WHAT YOU HAVE TO DO:
From the records below, copy out exactly the lines from the one containing "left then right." to the one containing "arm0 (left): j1", both included. Add nothing else.

Stored dataset items:
═══

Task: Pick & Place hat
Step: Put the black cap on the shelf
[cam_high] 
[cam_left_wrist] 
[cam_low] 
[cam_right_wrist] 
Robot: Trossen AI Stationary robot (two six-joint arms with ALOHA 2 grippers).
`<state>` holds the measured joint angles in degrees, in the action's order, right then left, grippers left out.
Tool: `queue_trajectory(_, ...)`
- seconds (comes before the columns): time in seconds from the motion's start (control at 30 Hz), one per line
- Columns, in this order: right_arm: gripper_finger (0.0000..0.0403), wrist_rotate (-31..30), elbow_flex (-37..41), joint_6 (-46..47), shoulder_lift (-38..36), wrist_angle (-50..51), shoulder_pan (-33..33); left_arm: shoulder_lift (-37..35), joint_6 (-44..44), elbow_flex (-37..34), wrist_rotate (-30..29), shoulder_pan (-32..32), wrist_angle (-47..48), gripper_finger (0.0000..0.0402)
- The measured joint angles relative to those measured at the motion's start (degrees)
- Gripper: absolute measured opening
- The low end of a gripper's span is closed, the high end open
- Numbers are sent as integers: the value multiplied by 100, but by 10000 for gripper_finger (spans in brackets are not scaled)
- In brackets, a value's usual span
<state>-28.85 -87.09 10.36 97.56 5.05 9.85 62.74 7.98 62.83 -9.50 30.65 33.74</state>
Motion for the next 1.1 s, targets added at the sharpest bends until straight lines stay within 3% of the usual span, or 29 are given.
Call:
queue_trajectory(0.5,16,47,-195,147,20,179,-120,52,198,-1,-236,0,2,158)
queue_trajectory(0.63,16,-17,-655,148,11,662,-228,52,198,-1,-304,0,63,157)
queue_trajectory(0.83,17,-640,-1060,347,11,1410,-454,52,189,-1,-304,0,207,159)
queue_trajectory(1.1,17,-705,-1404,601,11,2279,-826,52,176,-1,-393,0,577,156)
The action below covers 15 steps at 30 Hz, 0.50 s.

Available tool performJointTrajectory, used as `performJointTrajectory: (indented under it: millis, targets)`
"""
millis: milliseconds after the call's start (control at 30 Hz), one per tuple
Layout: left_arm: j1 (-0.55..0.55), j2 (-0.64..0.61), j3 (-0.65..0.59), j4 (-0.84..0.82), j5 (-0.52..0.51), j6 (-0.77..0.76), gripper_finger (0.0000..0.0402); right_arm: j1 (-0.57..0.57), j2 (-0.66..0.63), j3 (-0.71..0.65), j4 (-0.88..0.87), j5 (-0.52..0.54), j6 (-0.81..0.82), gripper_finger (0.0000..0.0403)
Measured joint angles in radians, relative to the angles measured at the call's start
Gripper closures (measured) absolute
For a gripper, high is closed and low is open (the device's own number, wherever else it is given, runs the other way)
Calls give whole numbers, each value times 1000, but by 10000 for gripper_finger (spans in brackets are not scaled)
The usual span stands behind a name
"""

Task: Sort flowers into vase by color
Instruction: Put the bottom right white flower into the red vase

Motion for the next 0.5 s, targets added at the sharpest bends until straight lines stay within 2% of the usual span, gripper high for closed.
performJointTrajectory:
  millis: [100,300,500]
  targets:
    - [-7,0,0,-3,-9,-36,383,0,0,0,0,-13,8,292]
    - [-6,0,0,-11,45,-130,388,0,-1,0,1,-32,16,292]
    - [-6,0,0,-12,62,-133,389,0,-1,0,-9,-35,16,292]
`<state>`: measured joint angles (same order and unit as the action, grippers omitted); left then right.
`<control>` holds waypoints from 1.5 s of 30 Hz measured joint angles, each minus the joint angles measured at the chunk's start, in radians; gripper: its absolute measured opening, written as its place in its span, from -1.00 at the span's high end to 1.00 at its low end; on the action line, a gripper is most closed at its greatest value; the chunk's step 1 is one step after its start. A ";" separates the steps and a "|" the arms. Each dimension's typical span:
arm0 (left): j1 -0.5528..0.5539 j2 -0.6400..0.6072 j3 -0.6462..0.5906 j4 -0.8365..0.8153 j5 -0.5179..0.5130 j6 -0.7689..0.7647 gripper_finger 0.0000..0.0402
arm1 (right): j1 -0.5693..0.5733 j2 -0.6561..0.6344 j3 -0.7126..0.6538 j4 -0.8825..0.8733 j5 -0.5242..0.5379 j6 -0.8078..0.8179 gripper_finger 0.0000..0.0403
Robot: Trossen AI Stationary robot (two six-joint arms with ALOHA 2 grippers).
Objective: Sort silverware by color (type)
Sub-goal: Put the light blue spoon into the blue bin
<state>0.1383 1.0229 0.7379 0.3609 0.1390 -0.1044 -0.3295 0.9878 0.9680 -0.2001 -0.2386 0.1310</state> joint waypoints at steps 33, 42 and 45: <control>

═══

RESPONSE BELOW:
`<state>`: measured joint angles (same order and unit as the action, grippers omitted); left then right.
`<control>` holds waypoints from 1.5 s of 30 Hz measured joint angles, each minus the joint angles measured at the chunk's start, in radians; gripper: its absolute measured opening, written as its place in its span, from -1.00 at the span's high end to 1.00 at its low end; on the action line, a gripper is most closed at its greatest value; the chunk's step 1 is one step after its start. A ";" separates the steps and a "|" the arms. Each dimension's typical span:
arm0 (left): j1 -0.5528..0.5539 j2 -0.6400..0.6072 j3 -0.6462..0.5906 j4 -0.8365..0.8153 j5 -0.5179..0.5130 j6 -0.7689..0.7647 gripper_finger 0.0000..0.0402

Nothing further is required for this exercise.